The Mjuice Web site has been modeled on several test servers that reside in a separate geographical location. Although the capacity of the test system is only a fraction of the production site, the test system can be configured to replace the live system temporarily. The Web site would remain available to customers on a limited basis until the production site could be restarted.
Finally, the power for the distributed server architecture is maintained by the data center. They provide triple redundant power backup and a complete Halon fire protection system for the entire building.
Q: Where does the Web site live?
A: The actual static and dynamic Web content is located on the Web servers. These servers are FreeBSD machines that are co-located in the Frontier GlobalCenter data center in Sunnyvale, CA.
Q: Does the music live on the same machine as the Web site?

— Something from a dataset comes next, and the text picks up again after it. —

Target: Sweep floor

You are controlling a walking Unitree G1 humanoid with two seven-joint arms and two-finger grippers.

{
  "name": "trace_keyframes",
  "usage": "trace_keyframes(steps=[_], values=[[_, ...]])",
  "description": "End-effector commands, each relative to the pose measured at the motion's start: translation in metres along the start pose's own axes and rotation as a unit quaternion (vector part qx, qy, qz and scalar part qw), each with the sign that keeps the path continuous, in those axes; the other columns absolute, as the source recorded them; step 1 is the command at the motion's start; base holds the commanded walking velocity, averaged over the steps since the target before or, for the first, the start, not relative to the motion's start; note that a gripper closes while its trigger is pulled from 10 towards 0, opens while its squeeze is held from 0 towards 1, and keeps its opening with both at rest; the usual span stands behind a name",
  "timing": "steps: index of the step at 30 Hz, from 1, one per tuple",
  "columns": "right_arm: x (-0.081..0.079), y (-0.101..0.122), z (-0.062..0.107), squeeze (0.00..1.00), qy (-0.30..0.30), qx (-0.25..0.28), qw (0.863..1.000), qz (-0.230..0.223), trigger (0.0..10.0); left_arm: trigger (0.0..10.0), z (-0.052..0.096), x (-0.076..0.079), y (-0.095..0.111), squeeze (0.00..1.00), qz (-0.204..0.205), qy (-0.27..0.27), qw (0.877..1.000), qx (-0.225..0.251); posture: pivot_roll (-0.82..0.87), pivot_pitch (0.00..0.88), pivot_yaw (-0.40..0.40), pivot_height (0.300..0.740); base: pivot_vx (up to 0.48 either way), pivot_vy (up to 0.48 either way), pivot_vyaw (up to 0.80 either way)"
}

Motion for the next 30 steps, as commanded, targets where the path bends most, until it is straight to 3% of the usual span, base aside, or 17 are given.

A: No, the music, previews, and all other media content lives on the media content servers. These servers are also FreeBSD machines co-located at the Frontier GlobalCenter data center. However a separate load-balancing switch manages the media content machines, so they are actually on different network segments.
Q: Does the music live on the database?
A: No, the music is served off of the media content servers. The database only contains customer account information, information necessary for the Mjuice proprietary encryption software, and peripheral information associated with the songs and artists, such as artist mailing list and Web site information.
Q: How can I tell how busy the Web site is?
A: The Web site statistics are displayed in two locations. Both locations can be viewed at the URL http://barbrady.mjuice.com/. [This site has been removed - ed] This site is only visible from Mjuice, not to other machines on the Internet. The link to the server monitor page will display a chart describing the state of several of the Mjuice servers, including the production Web site servers. The link to the bandwidth utilization page displays a graphical history of the incoming and outgoing bandwidth traffic handled by several of the Mjuice servers, including the production Web site servers.